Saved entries
──────────────────────────────

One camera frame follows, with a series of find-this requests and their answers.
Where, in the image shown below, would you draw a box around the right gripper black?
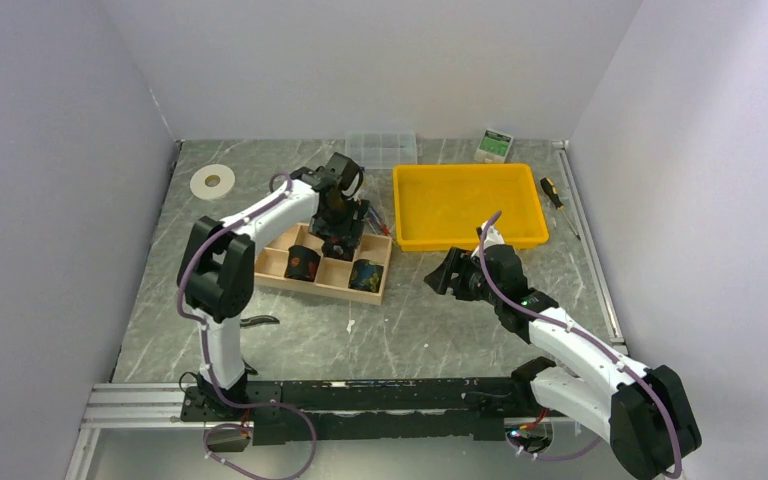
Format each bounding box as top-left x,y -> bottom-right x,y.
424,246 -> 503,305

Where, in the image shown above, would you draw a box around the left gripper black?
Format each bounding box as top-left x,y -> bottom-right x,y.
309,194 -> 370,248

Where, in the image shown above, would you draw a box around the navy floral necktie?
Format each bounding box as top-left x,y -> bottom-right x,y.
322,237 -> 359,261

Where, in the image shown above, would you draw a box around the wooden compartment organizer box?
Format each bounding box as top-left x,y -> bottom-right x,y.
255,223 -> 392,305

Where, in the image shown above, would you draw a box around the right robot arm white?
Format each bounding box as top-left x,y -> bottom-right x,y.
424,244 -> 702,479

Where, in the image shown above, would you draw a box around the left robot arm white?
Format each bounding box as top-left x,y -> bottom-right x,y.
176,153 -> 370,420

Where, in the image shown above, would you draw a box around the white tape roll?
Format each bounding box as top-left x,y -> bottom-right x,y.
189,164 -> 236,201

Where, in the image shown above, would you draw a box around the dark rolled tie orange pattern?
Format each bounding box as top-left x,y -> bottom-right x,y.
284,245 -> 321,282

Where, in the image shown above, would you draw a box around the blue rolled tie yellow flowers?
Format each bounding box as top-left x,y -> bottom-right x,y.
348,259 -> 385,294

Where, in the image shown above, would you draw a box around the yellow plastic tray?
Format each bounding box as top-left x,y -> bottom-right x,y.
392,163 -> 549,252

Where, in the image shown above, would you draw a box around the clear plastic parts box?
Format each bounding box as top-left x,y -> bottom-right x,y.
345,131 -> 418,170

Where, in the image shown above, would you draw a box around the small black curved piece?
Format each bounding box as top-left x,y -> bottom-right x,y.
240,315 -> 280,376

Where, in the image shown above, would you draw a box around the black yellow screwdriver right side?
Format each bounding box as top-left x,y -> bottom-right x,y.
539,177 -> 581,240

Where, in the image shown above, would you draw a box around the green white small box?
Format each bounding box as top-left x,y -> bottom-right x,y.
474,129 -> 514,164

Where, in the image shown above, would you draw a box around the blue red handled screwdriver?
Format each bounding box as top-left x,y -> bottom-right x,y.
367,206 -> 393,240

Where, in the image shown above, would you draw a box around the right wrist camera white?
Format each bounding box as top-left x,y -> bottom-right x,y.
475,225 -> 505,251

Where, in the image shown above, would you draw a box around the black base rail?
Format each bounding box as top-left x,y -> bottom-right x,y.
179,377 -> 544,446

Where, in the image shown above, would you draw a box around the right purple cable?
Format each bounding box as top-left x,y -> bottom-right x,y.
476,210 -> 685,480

──────────────────────────────

Work order:
The required output is the stretch of entries above from the line containing "black base rail?" through the line containing "right purple cable?", reproduced exactly.

Solution to this exercise:
Where, in the image shown above, would you draw a box around the black base rail?
Format each bounding box as top-left x,y -> bottom-right x,y.
179,377 -> 544,446

Where, in the image shown above, would you draw a box around the right purple cable?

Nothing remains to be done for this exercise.